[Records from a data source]
════════════════════

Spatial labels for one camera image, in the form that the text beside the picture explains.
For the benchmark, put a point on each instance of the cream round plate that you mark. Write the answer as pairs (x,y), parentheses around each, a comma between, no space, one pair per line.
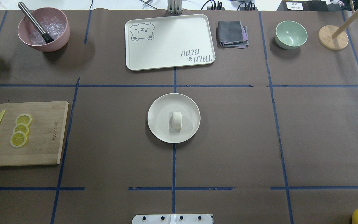
(159,117)

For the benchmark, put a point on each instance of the cream bear tray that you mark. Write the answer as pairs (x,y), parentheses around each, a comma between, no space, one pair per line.
(168,42)

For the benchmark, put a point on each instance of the folded grey purple cloth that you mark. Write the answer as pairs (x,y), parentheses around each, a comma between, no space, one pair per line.
(233,34)

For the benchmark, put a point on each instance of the green bowl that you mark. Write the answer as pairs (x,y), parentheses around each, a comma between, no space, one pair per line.
(290,35)

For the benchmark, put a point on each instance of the bamboo cutting board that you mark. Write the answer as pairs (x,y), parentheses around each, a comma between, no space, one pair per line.
(46,133)

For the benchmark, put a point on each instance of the metal black-tipped muddler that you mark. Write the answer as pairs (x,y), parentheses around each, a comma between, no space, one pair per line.
(47,38)

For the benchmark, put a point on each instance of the clear ice cubes pile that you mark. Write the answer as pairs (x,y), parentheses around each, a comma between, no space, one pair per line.
(52,25)

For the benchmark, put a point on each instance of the pink bowl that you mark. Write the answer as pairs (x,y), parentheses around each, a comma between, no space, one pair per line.
(25,27)

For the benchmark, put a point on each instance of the top lemon slice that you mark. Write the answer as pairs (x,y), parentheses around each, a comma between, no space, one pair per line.
(24,119)

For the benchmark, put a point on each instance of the lemon slice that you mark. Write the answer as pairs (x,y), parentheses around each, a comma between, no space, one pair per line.
(18,139)
(21,127)
(24,119)

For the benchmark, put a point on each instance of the middle lemon slice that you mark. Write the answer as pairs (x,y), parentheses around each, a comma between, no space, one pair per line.
(21,127)

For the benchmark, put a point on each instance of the bottom lemon slice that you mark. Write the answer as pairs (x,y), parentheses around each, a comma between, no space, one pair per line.
(18,139)

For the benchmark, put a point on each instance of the wooden mug tree stand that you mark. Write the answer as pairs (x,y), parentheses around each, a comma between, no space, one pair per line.
(335,38)

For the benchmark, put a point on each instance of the aluminium camera mount post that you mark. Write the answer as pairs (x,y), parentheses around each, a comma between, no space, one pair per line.
(174,7)

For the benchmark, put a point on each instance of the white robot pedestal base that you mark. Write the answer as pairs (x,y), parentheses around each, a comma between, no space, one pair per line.
(173,219)

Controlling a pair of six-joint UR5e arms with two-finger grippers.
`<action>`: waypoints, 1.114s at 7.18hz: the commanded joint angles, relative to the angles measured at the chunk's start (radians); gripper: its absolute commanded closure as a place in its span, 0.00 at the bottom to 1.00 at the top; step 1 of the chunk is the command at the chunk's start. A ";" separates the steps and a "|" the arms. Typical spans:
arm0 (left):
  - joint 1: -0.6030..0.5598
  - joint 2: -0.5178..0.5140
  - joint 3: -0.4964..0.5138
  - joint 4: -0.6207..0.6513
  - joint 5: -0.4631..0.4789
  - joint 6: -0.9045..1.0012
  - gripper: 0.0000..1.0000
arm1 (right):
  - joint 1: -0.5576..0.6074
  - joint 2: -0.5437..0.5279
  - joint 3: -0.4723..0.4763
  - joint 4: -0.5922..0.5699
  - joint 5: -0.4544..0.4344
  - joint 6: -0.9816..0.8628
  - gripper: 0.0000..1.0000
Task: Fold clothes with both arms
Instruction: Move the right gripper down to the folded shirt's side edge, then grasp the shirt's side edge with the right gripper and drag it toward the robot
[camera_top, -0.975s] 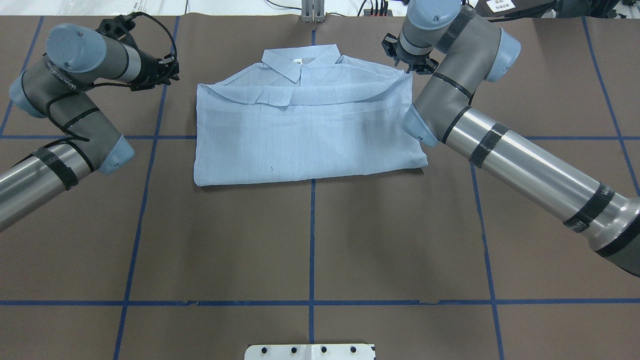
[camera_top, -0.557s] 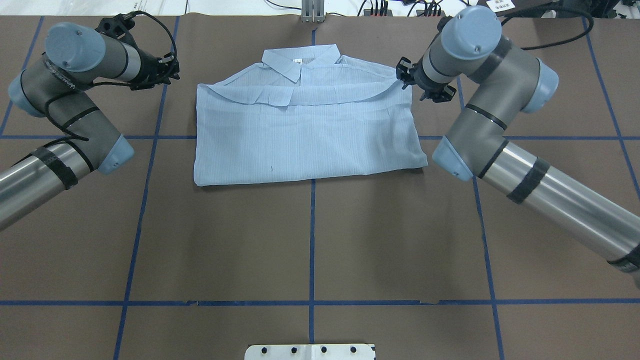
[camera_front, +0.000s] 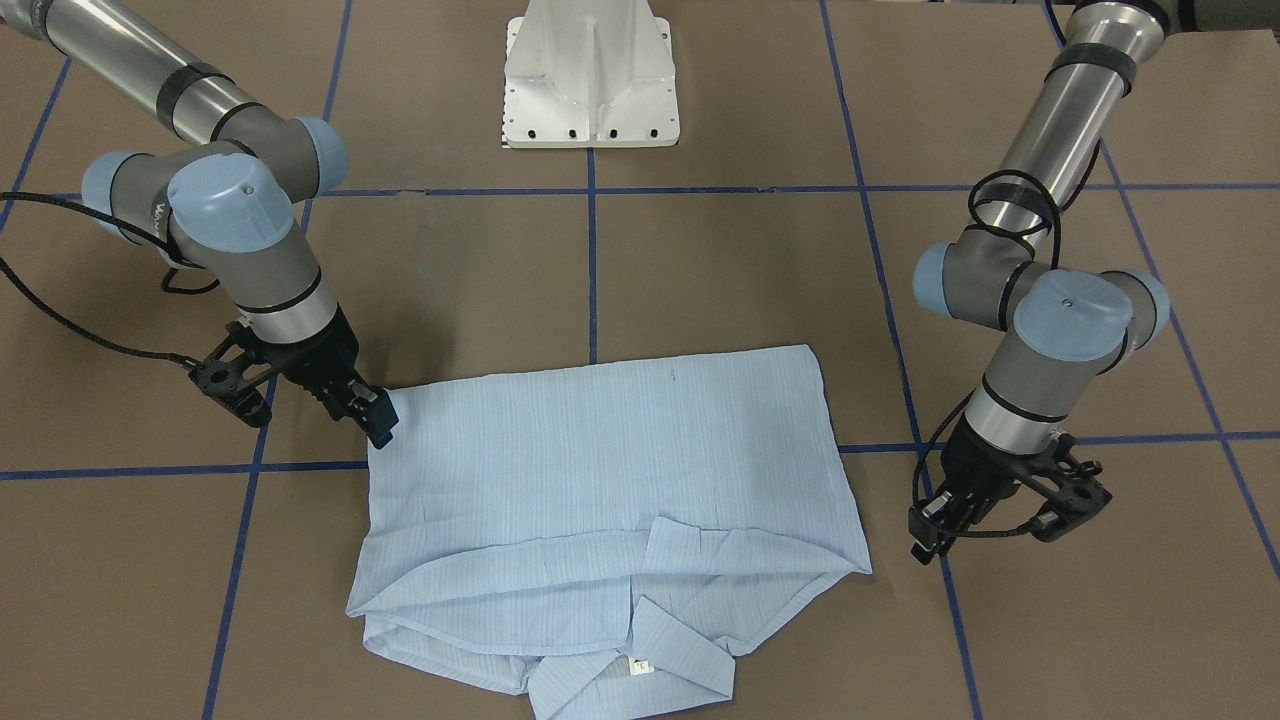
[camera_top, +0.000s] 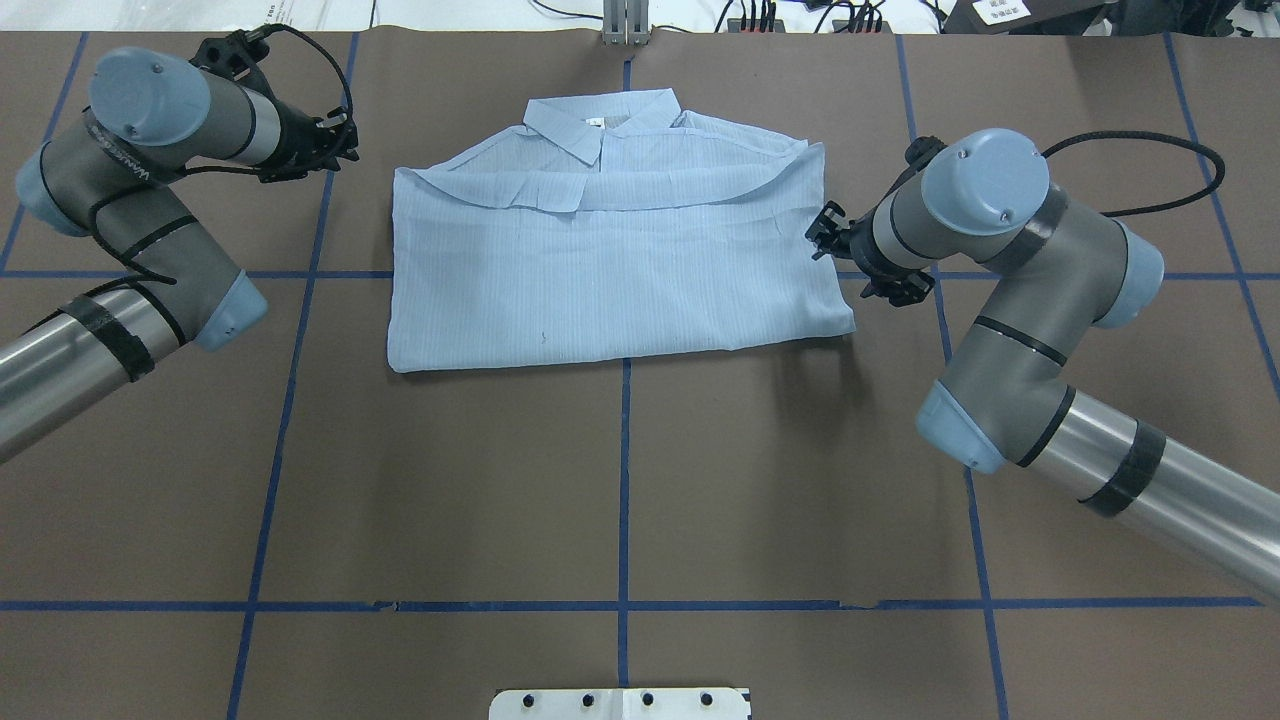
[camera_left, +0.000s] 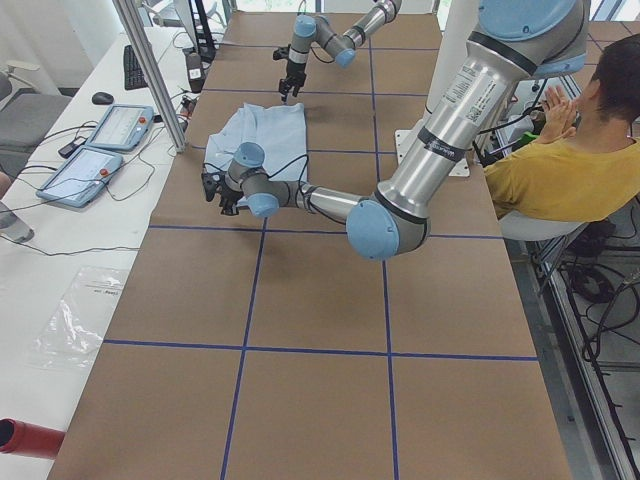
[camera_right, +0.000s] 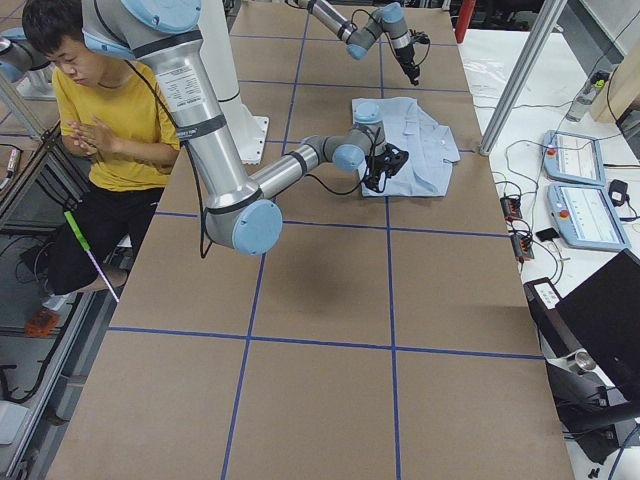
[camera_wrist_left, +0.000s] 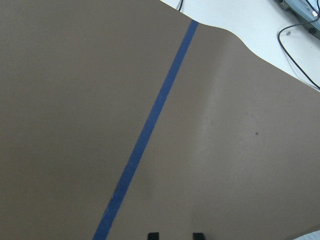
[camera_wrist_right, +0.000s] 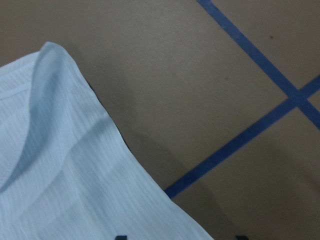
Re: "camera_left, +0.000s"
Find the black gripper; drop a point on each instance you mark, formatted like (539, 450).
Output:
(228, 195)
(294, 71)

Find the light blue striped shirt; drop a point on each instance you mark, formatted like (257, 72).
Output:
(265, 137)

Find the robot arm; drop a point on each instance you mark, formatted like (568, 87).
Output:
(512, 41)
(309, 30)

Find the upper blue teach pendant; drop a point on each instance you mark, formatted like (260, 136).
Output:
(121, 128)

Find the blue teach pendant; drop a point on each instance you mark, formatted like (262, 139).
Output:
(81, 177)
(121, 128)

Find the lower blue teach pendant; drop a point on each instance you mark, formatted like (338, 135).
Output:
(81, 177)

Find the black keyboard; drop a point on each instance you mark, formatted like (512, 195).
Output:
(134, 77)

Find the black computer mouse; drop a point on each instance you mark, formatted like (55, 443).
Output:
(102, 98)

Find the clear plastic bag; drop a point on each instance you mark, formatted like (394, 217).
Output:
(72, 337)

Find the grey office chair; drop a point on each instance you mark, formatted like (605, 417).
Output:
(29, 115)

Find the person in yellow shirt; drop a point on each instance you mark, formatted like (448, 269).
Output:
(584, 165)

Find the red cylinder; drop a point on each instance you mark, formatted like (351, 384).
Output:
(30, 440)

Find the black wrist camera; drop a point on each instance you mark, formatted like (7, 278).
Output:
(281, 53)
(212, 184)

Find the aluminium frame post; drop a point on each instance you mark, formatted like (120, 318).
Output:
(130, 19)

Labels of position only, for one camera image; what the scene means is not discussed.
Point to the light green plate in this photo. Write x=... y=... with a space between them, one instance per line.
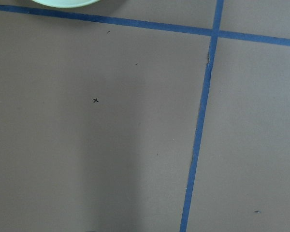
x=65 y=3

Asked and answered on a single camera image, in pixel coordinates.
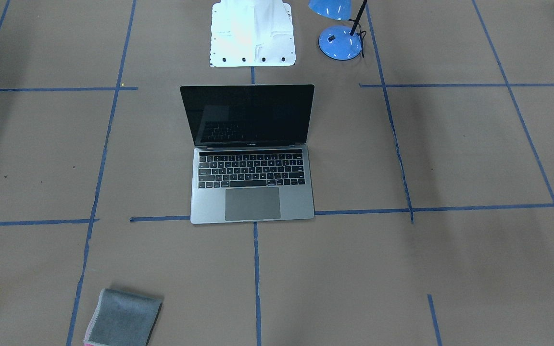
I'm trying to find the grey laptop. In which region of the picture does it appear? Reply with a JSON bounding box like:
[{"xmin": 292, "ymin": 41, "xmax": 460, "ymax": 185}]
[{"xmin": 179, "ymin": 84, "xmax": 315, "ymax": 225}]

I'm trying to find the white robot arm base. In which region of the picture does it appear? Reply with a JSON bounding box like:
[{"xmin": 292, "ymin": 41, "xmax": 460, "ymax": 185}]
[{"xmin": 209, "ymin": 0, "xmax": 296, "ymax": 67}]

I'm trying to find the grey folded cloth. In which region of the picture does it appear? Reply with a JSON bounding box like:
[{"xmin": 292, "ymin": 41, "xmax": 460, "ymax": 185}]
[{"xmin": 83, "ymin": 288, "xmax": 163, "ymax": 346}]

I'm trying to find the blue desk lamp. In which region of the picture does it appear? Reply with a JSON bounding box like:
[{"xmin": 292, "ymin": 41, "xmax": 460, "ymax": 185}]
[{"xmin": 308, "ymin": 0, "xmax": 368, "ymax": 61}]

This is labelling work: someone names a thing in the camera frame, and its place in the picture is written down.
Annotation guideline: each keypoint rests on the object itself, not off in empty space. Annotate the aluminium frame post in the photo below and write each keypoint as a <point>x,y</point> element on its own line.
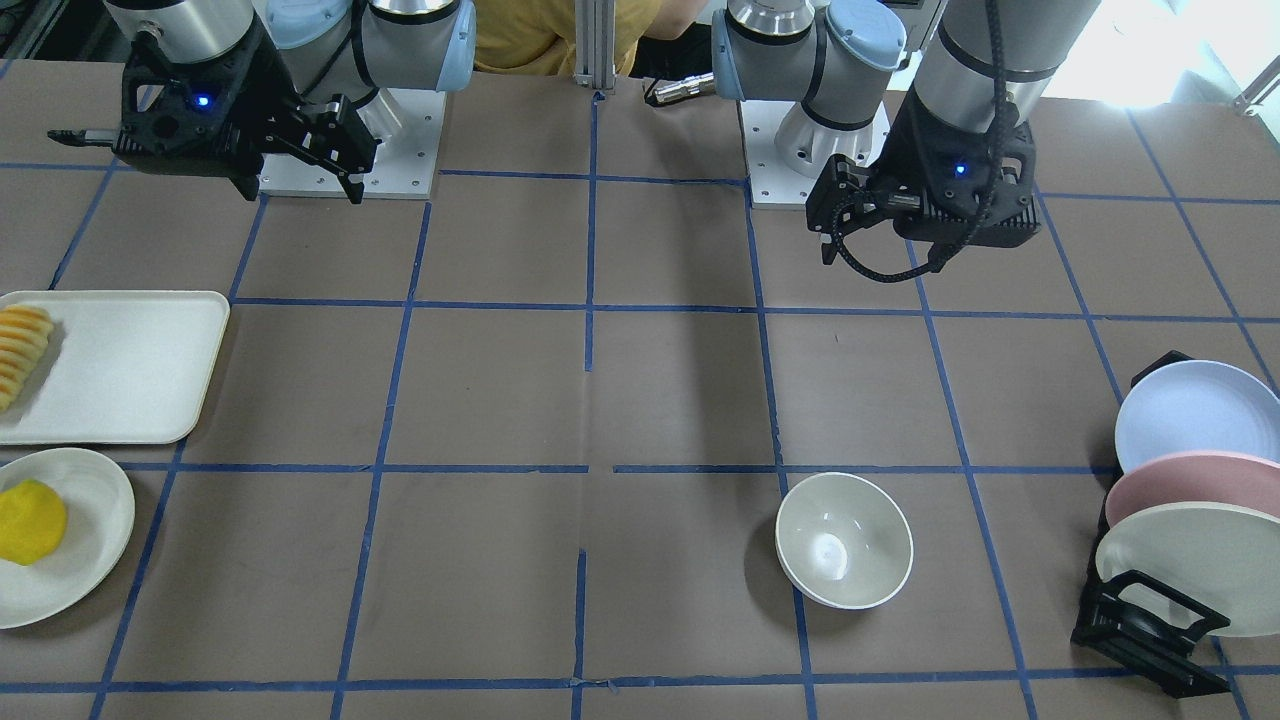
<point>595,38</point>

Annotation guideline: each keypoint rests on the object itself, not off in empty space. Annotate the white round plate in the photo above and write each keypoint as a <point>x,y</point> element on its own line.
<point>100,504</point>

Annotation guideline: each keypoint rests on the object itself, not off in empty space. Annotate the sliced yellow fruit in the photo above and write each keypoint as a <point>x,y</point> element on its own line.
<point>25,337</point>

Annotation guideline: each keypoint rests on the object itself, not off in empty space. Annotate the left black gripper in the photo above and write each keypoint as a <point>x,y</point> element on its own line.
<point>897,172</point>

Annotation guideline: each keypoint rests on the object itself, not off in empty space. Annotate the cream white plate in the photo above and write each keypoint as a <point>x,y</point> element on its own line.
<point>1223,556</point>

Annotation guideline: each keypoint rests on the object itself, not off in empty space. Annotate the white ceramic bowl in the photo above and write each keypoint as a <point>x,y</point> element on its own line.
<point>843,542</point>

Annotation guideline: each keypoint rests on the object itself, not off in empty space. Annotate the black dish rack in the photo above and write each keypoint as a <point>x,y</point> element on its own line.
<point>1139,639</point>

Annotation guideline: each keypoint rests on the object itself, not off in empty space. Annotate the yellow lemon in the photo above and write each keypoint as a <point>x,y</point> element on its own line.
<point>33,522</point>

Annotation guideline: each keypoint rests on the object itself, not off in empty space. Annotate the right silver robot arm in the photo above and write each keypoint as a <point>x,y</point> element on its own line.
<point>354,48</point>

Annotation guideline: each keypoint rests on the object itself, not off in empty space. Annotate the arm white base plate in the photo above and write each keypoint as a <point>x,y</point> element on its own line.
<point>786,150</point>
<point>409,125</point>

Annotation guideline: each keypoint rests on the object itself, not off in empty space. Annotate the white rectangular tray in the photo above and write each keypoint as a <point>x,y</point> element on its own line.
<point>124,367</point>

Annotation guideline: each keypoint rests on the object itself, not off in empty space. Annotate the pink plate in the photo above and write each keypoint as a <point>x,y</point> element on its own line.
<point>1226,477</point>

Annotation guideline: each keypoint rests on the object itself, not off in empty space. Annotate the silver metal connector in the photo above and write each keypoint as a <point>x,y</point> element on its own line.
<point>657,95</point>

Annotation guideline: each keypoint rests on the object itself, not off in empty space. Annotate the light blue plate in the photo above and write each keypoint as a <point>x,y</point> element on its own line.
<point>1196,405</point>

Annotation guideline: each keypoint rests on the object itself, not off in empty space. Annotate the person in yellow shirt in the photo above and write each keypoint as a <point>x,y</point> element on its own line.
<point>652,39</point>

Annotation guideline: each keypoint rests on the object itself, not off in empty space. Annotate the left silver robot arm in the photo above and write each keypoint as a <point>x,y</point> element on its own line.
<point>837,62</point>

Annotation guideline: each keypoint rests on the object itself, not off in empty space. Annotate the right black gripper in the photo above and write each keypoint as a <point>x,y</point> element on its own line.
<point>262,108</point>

════════════════════

- What needs to be done: Only the lines of the data holding the string "down" are wanted; copy each of them.

- Reply:
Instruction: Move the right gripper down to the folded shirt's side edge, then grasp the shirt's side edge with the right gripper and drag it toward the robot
This is labelling work: someone names a thing in the camera frame, and its place in the picture is written down.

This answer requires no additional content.